The figure below represents the likings of two users. Both of them highly rate Support Genie's services. Also, both of them are inclined towards regularly reading Support Genie's articles. Hence, the algorithm will presumably recommend to user B that they try Support Genie's customer support product.
Likewise, numerous algorithms work in favor of bringing the recommendations to light and drawing user's attention. In straightforward terms, you can know what the user wants even before the user approaches you. Interestingly, this is precisely what the user aspires before reaching out to you. Thus, the problem with customer service agents not able to align the recommendations is SOLVED.
Predictive analytics and insights generation
What if you knew whether the customer is loyal to your company or is deciding on leaving? You would run campaigns that can soothe the senses of those leaving and continue providing exceptional services to those staying. Isn't it?
Well, that's exactly what you should do because predictive analytics allows you to comprehend the customer's active or passive status pertaining to your company. It is a concept made up of machine learning, artificial intelligence, statistical modeling, and data mining.
With lots of customer data gathered from social networking sites and the web being analyzed, companies can develop methods that can help them sustain their customer base. In other words, predictive analytics makes your customer service proactive and efficient.
Most importantly, predictive analytics is capable of customer segmentation. From the vast database of unstructured conversations, machine learning algorithms are able to classify customers, thus, enabling the companies to
—react to different scenarios in the appropriate way
—gather insights about customer's response to a certain stimulus
—understand the purchase decision
—increase productivity by altering the mode of operation
Chatbots using machine learning
It won't be wrong to assert that machine learning is a relationship booster. The conventional thought process regarding the inefficiency of robots to garner engagement doesn't comply with the contemporary effectiveness of chatbots.

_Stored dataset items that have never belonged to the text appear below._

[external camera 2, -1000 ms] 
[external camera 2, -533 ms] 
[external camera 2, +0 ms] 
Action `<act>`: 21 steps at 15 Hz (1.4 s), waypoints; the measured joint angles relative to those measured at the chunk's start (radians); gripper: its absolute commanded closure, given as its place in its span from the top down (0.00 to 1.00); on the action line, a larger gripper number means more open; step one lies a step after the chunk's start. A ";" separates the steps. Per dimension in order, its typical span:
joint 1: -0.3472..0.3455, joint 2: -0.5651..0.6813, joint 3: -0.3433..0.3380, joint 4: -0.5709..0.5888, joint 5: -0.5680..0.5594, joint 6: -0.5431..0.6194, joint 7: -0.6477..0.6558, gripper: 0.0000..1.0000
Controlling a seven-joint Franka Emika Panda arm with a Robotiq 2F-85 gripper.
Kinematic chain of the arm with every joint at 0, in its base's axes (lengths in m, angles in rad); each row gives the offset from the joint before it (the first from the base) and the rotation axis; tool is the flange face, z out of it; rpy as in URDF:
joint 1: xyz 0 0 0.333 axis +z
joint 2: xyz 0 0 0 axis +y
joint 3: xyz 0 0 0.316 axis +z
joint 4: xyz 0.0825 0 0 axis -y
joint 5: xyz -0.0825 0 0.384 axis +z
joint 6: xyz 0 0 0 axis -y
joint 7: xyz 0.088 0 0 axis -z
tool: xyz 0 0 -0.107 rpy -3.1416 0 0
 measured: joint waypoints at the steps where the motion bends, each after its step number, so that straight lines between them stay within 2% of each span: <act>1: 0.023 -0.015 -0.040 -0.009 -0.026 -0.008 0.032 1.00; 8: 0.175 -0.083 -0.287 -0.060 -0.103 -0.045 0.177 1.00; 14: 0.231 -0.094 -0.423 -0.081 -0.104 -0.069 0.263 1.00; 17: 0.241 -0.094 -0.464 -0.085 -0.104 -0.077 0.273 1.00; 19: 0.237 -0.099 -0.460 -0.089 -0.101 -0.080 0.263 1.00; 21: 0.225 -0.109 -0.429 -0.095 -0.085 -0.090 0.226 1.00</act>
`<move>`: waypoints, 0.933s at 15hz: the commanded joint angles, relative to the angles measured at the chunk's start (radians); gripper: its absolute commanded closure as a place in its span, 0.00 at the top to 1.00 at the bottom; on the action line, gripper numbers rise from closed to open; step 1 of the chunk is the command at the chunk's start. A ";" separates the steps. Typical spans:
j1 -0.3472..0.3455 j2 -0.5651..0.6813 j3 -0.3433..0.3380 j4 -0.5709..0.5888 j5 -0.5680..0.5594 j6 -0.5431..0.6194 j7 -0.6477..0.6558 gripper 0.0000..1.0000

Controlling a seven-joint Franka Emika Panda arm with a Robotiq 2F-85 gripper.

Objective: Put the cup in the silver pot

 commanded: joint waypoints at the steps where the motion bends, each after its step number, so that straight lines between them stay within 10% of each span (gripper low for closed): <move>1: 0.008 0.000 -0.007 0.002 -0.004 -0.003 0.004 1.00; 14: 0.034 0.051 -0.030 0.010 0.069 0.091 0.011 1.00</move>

Just like all the other facets defined above, chatbots can also be equipped with the power to learn with experience. Whenever the customer visits the website, he/she can be entertained by the chatbot that can deliver an ideal response to almost every question being put up. By tagging the conversation according to priority and transferring it to the human agent, it can further bridge the gap between technology and the human workforce.
Machine learning and customer service: A revolution in the making
Can the relationship between machine learning and customer service be attributed to a revolution? Quite fairly, yes. With several opportunities from automation to prediction, machine learning has all that it requires to revolutionize the way the customer support industry works. It, however, remains to be seen how profoundly machine learning applications can infiltrate customer service.